Parmi les mesures issues de l'IRM caractérisant le processus de neuro-dégénérescence, l'évaluation de la perte tissulaire (atrophie) est la plus couramment utilisée lors des essais thérapeutiques (36). Les axones représentant environ 45 % de volume de la substance blanche (52), la mesure de l'atrophie cérébrale au niveau de la substance blanche est considérée comme représentant la perte axonale. De même, les corps cellulaires neuronaux et les axones composant majoritairement la substance grise, une atrophie mesurée à ce niveau refléterait également une perte tissulaire par perte neuronale et axonale. L'utilisation de l'atrophie cérébrale afin d'évaluer l'effet d'un traitement ainsi que ses limites seront développées dans la Partie 3.3..

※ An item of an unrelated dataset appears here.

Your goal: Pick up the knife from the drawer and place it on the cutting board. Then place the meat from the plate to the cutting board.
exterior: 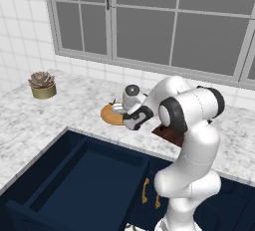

1.2.3.3. Les biomarqueurs de la SEP en IRM non conventionnelle

L'amélioration de l’état clinique d’un patient devrait entraîner une évolution dans le même sens des marqueurs IRM. Cependant, comme nous l'avons vu dans la Partie 1.2.2.1., la corrélation entre l’état clinique et les anomalies identifiées à l'aide de séquences IRM conventionnelles apparaît très faible. Il est donc probable que ces paramètres ne reflètent qu’une faible partie de l'hétérogénéité des processus physiopathologiques rencontrés aux différents stades de la maladie sans prendre en compte la neuro-dégénérescence et la neuro-protection. Ceci a poussé au développement de nouvelles techniques permettant d’observer et de quantifier les différentes atteintes focales ou diffuses et non visibles par les méthodes conventionnelles, qu’elles soient au sein de la SB ou de la SG. Ces différentes techniques ont été développées dans la Partie 1.2.2.2. et ont montré leur sensibilité et leur spécificité dans l'évaluation des différents processus physiopathologiques impliqués dans le cadre de la SEP. Bien que largement utilisés en recherche afin de mieux comprendre et caractériser ces processus, il n'existe actuellement à notre connaissance, aucune étude menée afin d'évaluer leur performance dans l'évaluation de nouvelles thérapeutiques.